Parameter 0 represents the first dimension (x-axis), corresponding to the first element in the grid definition (grid_size, 1, 1).
Each block gets a unique 1D coordinate: bid = 0, 1, 2, …, grid_size-1.

Step 3: Mapping 1D block ID to 2D tile coordinates

The problem now is that the block ID (bid) is 1D, but the output matrix is 2D. We need to know which row and column tile this Block should process. The swizzle_2d_from_bid() function determines which row and column tile the block is responsible for processing.

bidx, bidy = swizzle_2d_from_bid(M, N, tm, tn, GROUP_SIZE_M, bid)

Output result:

bidx: The row index (M dimension) of the output tile the current block is responsible for. Range: [0, grid_x-1].
bidy: The column index (N dimension) of the output tile the current block is responsible for. Range: [0, grid_y-1].

The specific mapping logic involves swizzling (used to improve memory access efficiency), which we will explain in detail in Section 4. For now, just understand that it converts a 1D Block ID into 2D tile coordinates.

5. Preparing the accumulator: Initializing output tile

Before looping through the K dimension, you need to create an accumulator to store intermediate results:

num_tiles_k = ct.num_tiles(A, axis=1, shape=(tm, tk))
accumulator = ct.full((tm, tn), 0, dtype=ct.float32)

num_tiles_k: Calculates how many tiles need to be processed in the K dimension.
accumulator: A zero matrix of shapes (tm, tn) used to accumulate results.
Using float32 ensures numerical precision and avoids accumulation errors.
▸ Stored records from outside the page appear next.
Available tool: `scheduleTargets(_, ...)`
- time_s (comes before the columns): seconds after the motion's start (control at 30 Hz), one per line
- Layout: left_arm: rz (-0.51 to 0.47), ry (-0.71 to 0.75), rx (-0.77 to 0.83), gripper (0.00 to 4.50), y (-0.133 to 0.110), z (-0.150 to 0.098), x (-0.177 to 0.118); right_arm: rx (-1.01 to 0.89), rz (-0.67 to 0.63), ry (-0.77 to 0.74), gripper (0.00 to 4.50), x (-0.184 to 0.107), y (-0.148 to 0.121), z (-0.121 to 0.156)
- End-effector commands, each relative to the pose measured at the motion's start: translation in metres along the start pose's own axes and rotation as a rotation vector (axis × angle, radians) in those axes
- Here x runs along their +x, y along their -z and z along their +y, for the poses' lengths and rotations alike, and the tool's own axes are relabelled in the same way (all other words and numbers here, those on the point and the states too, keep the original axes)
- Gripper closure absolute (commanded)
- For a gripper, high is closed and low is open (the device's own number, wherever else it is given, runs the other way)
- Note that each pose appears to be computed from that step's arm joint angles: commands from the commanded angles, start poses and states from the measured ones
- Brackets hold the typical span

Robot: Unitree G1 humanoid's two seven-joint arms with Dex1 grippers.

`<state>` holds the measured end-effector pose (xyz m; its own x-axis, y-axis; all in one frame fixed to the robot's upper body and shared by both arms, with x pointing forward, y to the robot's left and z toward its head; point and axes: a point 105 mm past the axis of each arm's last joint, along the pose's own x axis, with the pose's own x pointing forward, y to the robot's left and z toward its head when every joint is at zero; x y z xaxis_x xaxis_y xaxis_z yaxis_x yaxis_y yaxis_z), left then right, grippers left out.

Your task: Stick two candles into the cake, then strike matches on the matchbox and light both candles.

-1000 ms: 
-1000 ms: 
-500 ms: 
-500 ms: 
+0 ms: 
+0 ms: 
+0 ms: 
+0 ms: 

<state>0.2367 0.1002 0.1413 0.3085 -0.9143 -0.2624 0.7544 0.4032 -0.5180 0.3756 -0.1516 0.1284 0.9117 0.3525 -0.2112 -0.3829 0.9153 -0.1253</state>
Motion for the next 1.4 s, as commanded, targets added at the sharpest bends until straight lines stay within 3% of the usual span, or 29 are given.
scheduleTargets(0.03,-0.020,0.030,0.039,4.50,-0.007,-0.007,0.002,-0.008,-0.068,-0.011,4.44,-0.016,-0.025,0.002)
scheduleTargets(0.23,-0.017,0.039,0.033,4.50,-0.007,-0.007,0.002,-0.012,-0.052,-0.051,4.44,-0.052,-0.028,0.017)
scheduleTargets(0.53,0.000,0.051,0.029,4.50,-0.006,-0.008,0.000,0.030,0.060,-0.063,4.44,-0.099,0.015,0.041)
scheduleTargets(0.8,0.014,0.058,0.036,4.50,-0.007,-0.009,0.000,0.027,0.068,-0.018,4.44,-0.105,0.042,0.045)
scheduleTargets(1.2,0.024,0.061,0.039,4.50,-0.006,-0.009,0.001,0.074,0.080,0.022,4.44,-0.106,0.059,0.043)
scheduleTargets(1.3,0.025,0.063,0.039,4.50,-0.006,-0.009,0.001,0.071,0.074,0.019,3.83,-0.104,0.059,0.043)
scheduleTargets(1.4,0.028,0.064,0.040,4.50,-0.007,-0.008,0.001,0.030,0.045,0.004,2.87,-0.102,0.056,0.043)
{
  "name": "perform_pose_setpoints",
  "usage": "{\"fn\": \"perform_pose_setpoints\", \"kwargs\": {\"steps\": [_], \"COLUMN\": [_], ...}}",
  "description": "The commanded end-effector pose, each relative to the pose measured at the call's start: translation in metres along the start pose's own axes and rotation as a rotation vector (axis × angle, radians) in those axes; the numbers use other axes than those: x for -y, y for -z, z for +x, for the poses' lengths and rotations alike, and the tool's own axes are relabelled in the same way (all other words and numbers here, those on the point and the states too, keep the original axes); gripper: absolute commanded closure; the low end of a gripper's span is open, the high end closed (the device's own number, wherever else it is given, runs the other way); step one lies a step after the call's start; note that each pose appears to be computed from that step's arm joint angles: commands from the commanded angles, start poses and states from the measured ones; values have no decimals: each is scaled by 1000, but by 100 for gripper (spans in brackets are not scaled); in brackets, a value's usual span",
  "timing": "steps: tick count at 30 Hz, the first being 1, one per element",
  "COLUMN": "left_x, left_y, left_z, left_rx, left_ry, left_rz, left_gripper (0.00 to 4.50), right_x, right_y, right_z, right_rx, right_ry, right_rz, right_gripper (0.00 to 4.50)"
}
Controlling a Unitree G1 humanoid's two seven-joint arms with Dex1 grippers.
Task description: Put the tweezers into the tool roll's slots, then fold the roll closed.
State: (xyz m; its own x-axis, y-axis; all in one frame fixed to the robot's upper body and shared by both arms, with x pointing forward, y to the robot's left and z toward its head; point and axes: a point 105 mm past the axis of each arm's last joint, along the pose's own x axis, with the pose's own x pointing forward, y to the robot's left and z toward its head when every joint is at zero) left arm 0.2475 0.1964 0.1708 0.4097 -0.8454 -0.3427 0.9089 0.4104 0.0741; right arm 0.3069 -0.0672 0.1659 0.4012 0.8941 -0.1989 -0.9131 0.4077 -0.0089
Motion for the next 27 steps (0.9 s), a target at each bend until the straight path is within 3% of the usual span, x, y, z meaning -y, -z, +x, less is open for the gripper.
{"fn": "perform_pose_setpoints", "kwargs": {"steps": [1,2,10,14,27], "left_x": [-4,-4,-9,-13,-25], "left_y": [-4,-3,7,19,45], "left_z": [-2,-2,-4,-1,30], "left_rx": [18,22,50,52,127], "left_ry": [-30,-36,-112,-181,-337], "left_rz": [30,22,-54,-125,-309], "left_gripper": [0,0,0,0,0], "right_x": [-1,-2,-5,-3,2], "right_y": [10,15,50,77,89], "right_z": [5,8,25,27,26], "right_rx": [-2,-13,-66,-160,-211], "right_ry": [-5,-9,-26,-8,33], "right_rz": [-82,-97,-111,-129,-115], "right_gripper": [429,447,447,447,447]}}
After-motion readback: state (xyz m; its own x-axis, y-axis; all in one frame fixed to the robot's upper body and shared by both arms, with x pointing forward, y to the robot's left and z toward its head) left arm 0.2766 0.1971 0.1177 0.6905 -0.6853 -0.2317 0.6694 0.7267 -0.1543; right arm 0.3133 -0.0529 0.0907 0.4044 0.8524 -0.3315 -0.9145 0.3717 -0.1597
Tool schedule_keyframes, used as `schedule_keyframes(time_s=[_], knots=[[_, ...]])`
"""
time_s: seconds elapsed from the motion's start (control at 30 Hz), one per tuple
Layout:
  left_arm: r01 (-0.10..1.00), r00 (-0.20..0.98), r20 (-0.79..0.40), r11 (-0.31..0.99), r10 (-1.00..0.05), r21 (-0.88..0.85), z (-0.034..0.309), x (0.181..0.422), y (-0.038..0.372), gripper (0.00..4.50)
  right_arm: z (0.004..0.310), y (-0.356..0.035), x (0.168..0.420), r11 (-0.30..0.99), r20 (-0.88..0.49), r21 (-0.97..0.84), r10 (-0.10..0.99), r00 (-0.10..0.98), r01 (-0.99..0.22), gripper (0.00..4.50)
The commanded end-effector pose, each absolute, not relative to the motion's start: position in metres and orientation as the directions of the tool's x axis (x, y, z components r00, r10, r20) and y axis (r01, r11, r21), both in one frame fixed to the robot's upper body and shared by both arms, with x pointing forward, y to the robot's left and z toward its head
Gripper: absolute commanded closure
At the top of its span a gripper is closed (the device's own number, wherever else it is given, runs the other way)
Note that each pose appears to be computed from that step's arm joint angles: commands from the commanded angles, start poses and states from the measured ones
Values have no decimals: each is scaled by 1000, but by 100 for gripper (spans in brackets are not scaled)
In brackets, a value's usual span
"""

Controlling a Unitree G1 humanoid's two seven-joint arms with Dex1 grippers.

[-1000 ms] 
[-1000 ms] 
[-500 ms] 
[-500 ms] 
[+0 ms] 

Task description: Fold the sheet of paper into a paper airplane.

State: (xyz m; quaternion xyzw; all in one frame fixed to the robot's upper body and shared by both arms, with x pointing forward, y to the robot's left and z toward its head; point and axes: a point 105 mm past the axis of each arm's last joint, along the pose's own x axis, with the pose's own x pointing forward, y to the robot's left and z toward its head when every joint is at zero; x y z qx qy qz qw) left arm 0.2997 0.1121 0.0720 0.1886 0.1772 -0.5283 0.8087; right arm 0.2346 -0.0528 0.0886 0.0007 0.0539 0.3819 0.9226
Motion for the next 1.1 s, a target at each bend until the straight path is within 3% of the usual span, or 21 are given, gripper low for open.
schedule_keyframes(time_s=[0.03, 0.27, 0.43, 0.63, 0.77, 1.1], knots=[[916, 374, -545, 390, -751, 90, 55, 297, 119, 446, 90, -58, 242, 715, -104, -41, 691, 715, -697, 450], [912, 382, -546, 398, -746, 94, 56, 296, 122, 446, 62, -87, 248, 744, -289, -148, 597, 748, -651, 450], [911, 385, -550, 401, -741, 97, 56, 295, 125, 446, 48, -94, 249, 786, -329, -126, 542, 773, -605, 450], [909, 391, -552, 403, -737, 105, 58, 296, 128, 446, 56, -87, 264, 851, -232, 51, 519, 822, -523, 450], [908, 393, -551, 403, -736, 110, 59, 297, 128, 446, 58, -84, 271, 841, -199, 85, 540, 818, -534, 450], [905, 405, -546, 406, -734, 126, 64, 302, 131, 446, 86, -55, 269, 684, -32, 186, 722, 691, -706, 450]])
6. Core computation loop: Traversing the K dimension

This is the core of matrix multiplication. Now loop through every tile in the K dimension and accumulate the results:

for k in range(num_tiles_k):
    # Load tiles
    a = ct.load(A, index=(bidx, k), shape=(tm, tk), padding_mode=zero_pad)
    b = ct.load(B, index=(k, bidy), shape=(tk, tn), padding_mode=zero_pad)

    # Accumulate
    accumulator = ct.mma(a, b, accumulator)

Loading data:

ct.load(A, index=(bidx, k), shape=(tm, tk)): Loads a tile from matrix A.
index=(bidx, k): Specifies the coordinates of the tile to load in tile space.
shape=(tm, tk): The size of the tile.
padding_mode=zero_pad: Fills with zeros if the load data is out of bounds.

Matrix multiply-accumulate:

ct.mma(a, b, accumulator): Multiplies a * b, adds to accumulator, and stores the result in accumulator (mma stands for matrix multiply-accumulate)
When the shapes of a and b meet Tensor Core requirements, cuTile automatically invokes the GPU’s Tensor Cores to accelerate this operation.

After the loop ends, the accumulator stores the complete result for the output tile.

Writing back results: Storing to global memory

Finally, write the calculated result back to global memory:

accumulator = ct.astype(accumulator, C.dtype)
ct.store(C, index=(bidx, bidy), tile=accumulator)

First, convert the float32 accumulator to the output matrix data type.
Use ct.store() to write the tile back to the corresponding position in global memory.

Launching the kernel: Host-side code

Now launch the kernel from the host. First, look at the complete code.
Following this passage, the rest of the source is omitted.